= Field Manual 100-5 =

US Army field manual

Field Manual 100-5 (FM100-5) is a serial publication of the US Army. In 1997, the 1986 edition was termed "the primary tool for the self-education and professional development required to achieve tactical competence." In 1939 it was said to contain the principles of troop leading and combat of the combined arms in maneuver warfare and constitutes the basis of instruction of all arms and services for field service.

==History==
FM100-5 was published on 1 October 1939 by newly-hired Chief of Staff General George C. Marshall.
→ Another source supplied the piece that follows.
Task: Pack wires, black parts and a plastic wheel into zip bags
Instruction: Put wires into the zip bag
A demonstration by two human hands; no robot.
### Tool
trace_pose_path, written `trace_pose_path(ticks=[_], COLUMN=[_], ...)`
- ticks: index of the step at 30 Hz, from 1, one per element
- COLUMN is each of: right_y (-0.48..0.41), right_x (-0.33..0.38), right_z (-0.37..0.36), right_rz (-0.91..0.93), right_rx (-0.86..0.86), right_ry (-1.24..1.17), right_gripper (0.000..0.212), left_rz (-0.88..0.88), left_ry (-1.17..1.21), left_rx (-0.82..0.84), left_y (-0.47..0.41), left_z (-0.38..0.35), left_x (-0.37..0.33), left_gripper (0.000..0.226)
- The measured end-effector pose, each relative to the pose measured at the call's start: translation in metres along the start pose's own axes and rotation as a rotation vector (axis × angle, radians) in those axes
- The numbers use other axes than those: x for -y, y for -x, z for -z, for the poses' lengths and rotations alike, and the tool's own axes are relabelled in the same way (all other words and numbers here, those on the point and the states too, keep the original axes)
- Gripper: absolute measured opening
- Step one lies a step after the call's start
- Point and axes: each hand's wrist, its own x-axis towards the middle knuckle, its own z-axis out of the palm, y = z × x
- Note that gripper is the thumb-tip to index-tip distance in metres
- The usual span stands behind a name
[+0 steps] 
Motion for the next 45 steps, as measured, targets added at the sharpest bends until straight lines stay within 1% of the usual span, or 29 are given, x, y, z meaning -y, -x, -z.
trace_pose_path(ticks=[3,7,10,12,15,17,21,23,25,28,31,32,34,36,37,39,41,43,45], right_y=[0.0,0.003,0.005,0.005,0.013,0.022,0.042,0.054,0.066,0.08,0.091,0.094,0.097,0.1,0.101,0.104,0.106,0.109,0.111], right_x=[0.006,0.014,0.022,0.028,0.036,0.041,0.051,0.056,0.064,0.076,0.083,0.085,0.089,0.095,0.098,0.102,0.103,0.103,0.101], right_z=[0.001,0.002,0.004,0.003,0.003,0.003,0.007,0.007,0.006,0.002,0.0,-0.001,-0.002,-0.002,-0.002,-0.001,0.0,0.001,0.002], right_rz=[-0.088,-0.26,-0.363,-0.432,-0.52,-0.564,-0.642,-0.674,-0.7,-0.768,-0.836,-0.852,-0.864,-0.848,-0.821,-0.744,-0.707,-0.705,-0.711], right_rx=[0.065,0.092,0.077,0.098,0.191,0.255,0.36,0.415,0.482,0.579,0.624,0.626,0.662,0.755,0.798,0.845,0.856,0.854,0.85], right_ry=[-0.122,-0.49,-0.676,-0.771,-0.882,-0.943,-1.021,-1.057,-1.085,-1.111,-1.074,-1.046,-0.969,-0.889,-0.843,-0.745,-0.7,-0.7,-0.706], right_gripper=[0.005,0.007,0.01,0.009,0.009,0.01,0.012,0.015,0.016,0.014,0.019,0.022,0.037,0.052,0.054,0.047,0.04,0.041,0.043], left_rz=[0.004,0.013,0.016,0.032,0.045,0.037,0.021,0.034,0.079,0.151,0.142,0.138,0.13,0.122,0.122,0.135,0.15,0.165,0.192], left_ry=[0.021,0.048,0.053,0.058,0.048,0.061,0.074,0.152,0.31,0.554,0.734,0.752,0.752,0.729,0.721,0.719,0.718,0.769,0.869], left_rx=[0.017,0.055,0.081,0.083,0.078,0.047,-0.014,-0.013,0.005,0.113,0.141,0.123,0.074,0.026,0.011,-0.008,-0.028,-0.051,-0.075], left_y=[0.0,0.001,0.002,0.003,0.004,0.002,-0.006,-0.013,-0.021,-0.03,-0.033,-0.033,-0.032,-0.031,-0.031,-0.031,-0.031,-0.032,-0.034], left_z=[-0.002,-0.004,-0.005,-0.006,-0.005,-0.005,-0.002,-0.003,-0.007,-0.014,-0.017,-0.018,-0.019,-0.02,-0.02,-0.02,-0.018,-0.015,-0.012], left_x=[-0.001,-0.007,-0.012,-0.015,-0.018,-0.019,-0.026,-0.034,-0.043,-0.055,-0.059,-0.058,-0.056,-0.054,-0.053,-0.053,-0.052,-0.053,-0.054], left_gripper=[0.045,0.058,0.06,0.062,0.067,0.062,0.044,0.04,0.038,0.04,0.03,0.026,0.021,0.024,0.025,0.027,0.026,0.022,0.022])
It was updated again in 1941 after the Blitzkrieg of General Guderian had been digested.

It was republished by Marshall on 15 June 1944, and then again in 1949.

William DePuy signed off on the 1976 edition. DePuy supervised the Army's effort to learn lessons from the Yom Kippur War. He promoted an attrition-based doctrine called "Active Defense". The 1976 edition of FM100-5 was the inaugural publication of the United States Army Training and Doctrine Command.

AirLand Battle was first promulgated in the 1982 version of FM 100-5, and revised the FM 100-5 version of 1986. By 1993 the Army had seen off the Soviet threat and moved on.

After the 1986 update, 1993 and 1998 saw a different focus.